What the task requires: All lines in the material below that contain "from" should be located and copied.

-*-

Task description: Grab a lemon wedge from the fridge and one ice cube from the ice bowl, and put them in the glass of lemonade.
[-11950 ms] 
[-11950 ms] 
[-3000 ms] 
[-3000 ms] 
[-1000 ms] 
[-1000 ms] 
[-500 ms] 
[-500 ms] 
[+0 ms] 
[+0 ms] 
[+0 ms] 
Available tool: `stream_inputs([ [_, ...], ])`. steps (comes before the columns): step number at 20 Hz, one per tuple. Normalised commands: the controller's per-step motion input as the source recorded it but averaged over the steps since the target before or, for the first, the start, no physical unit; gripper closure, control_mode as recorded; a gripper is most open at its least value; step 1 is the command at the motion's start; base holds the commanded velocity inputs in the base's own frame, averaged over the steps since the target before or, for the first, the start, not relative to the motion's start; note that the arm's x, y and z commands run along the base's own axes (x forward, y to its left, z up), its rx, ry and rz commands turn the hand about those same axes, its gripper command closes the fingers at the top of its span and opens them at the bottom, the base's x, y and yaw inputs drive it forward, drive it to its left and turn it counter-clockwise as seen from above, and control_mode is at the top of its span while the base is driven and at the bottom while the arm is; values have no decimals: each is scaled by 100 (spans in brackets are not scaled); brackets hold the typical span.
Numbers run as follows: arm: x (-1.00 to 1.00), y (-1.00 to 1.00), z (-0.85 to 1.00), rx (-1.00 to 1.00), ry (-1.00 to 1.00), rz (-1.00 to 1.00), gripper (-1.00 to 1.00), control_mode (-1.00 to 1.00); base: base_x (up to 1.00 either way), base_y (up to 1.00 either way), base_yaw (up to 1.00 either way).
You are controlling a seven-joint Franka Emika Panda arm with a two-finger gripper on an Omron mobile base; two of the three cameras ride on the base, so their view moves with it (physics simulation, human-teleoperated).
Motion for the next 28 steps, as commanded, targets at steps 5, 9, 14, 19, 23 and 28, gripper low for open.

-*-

Answer to this task:
Task description: Grab a lemon wedge from the fridge and one ice cube from the ice bowl, and put them in the glass of lemonade.
Available tool: `stream_inputs([ [_, ...], ])`. steps (comes before the columns): step number at 20 Hz, one per tuple. Normalised commands: the controller's per-step motion input as the source recorded it but averaged over the steps since the target before or, for the first, the start, no physical unit; gripper closure, control_mode as recorded; a gripper is most open at its least value; step 1 is the command at the motion's start; base holds the commanded velocity inputs in the base's own frame, averaged over the steps since the target before or, for the first, the start, not relative to the motion's start; note that the arm's x, y and z commands run along the base's own axes (x forward, y to its left, z up), its rx, ry and rz commands turn the hand about those same axes, its gripper command closes the fingers at the top of its span and opens them at the bottom, the base's x, y and yaw inputs drive it forward, drive it to its left and turn it counter-clockwise as seen from above, and control_mode is at the top of its span while the base is driven and at the bottom while the arm is; values have no decimals: each is scaled by 100 (spans in brackets are not scaled); brackets hold the typical span.

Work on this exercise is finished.